TASK OBJECTIVE: Starting at the line that holds "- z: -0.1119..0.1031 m" and stopping at the line that holds "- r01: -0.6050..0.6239", restate the records below word for word, with both of those lines included.

DATA IN THIS EXERCISE:
......
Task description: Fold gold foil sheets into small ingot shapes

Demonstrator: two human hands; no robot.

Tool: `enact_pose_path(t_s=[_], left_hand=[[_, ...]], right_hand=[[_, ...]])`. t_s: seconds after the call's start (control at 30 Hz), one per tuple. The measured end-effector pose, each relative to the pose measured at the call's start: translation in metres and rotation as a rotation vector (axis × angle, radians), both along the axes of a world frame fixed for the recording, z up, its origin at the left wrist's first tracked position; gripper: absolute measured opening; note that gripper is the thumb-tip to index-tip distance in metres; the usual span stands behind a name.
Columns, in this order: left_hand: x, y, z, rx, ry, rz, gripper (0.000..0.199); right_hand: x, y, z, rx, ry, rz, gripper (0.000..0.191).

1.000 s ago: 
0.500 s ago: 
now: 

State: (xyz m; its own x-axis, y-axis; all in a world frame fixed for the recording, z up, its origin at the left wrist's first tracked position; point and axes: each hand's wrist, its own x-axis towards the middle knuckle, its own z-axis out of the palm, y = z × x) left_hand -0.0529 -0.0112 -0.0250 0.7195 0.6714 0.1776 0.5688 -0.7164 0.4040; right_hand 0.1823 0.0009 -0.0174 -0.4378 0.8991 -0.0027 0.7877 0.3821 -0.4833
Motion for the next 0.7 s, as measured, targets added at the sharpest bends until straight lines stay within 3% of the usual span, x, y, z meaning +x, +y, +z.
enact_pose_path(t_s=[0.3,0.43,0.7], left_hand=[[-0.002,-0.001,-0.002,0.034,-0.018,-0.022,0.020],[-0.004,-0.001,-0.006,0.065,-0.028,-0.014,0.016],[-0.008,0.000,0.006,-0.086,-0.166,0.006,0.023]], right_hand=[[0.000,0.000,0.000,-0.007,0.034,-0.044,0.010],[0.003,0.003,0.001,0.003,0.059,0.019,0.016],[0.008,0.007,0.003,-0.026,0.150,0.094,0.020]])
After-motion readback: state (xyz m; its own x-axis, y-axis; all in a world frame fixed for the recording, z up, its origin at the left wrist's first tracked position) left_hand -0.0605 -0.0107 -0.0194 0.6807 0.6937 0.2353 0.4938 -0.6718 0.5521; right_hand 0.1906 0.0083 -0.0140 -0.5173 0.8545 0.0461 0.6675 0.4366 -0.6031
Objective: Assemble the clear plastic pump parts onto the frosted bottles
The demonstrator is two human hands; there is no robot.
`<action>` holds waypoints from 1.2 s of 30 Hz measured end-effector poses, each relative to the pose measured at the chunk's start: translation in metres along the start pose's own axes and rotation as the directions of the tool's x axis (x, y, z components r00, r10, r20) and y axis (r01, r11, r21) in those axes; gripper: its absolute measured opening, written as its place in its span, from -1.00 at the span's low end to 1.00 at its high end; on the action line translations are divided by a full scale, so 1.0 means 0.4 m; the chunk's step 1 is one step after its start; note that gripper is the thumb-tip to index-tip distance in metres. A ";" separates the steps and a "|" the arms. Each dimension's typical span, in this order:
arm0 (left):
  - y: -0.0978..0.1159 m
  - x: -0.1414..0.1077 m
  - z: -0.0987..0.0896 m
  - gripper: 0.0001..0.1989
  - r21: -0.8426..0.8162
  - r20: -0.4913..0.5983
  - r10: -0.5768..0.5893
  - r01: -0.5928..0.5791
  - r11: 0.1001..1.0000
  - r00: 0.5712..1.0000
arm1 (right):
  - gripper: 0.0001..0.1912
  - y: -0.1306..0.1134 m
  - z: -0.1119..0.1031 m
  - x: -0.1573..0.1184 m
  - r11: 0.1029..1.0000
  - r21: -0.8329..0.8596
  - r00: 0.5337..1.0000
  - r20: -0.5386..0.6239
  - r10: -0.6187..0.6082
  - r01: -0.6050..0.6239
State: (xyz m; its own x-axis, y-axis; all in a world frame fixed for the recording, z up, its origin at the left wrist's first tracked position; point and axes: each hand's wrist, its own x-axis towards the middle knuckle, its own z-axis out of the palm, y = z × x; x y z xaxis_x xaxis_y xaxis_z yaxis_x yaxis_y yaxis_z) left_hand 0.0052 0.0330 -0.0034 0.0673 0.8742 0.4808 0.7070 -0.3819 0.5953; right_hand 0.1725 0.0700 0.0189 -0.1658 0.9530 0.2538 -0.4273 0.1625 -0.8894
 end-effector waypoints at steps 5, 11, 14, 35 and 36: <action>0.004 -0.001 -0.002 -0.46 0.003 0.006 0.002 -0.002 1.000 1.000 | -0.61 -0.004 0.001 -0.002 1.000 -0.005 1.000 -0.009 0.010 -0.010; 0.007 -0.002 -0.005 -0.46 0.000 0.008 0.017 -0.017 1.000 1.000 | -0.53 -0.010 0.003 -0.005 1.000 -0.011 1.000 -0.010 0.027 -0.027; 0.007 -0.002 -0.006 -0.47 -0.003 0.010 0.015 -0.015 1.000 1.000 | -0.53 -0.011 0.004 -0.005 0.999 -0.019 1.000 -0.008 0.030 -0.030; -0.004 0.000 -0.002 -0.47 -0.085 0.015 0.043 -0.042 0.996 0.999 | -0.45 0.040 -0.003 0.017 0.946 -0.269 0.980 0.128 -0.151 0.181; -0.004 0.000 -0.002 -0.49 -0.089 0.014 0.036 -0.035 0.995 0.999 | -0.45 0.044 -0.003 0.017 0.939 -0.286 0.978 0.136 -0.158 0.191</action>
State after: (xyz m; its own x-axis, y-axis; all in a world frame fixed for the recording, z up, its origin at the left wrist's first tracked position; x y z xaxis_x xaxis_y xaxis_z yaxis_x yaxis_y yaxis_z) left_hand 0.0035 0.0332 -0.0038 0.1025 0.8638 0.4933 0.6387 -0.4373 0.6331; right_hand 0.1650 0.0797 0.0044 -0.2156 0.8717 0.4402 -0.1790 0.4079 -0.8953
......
YOUR RESPONSE:
  - z: -0.1119..0.1031 m
  - x: -0.1573..0.1184 m
  - r11: 0.1029..1.0000
  - r21: -0.8329..0.8596
  - r00: 0.5337..1.0000
  - r20: -0.5386..0.6239
  - r10: -0.6187..0.6082
  - r01: -0.6050..0.6239

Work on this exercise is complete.